Missed a spot. Small interdiff to that interdiff:
diff --git a/test/py/ganeti.backend_unittest.py b/test/py/
ganeti.backend_unittest.py
index 50bb7dd..1f9021b 100755
--- a/test/py/ganeti.backend_unittest.py
+++ b/test/py/ganeti.backend_unittest.py
@@ -1615,7 +1615,7 @@ class
TestAddRemoveGenerateNodeSshKey(testutils.GanetiTestCase):
node_name, node_uuid, node_key, _, _, _ = all_master_candidates[0]
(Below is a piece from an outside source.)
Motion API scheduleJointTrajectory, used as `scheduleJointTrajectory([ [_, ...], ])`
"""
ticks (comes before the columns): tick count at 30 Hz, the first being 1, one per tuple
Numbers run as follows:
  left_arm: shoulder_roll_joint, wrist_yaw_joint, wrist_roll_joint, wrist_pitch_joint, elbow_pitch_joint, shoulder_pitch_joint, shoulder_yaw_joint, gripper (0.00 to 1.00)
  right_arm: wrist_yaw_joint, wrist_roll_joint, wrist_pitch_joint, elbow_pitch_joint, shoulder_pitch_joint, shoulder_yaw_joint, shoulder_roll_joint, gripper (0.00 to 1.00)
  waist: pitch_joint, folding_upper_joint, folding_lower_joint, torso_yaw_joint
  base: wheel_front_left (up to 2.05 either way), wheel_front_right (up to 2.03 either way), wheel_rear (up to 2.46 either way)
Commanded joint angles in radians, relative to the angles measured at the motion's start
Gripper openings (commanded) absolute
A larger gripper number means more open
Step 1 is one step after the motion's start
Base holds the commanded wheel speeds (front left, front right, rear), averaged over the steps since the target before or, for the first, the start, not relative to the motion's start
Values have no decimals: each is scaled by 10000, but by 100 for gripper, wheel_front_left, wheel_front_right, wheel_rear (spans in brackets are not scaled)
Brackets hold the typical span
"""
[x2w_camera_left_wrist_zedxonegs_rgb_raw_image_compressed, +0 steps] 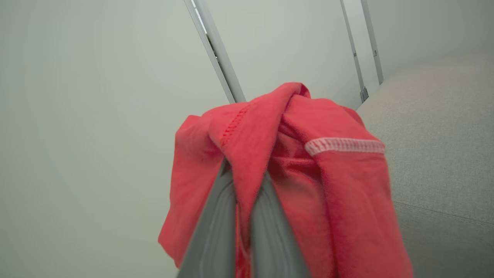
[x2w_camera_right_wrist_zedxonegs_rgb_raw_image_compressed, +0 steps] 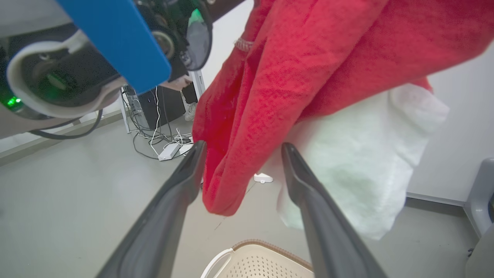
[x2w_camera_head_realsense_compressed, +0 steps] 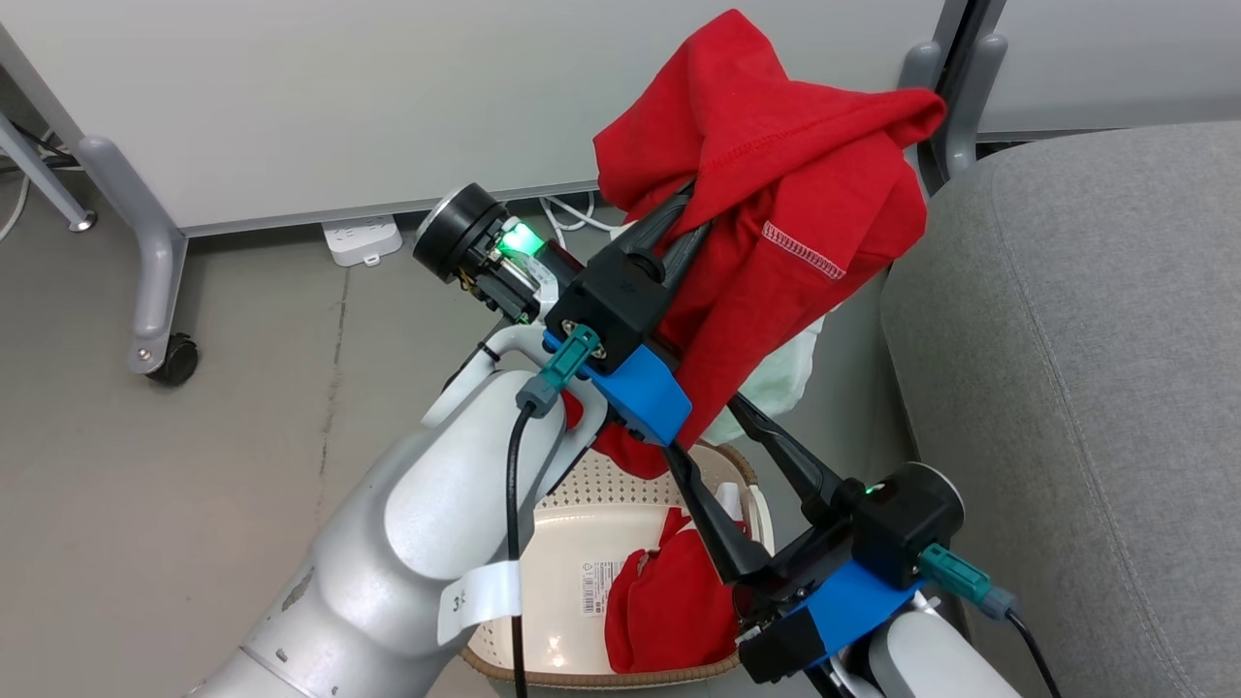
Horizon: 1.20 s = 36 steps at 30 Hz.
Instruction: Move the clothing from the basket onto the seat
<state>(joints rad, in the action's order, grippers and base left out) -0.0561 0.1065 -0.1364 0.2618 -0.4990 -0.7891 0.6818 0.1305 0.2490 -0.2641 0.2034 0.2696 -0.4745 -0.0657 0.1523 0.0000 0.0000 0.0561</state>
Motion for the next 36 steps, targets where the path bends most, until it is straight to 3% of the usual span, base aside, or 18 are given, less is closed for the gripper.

assert node_name != self._master_node
self._ssh_file_manager.SetMaxRetries(
- node_name, constants.SSH_MAX_RETRIES)
+ node_name, constants.SSHS_MAX_RETRIES)
backend.RemoveNodeSshKey(node_uuid, node_name,
self._master_candidate_uuids,
On Tue, 21 Apr 2015 at 16:49 Helga Velroyen <[email protected]> wrote:
> Interdiff for the max-retry constant, introduced in patch 8:
>
> diff --git a/lib/backend.py b/lib/backend.py
> index 27781e1..66bd147 100644
> --- a/lib/backend.py
> +++ b/lib/backend.py
> @@ -1812,7 +1812,7 @@ def RemoveNodeSshKey(node_uuid, node_name,
> return
>
> last_exception = None
> - for i in range(max_retries):
> + for i in range(constants.SSHS_MAX_RETRIES):
> try:
> run_cmd_fn(cluster_name, node_name, pathutils.SSH_UPDATE,
> ssh_port, data,
> @@ -1828,7 +1828,7 @@ def RemoveNodeSshKey(node_uuid, node_name,
> result_msgs[node_name] = \
> ("Removing SSH keys from node '%s' failed after %s retries."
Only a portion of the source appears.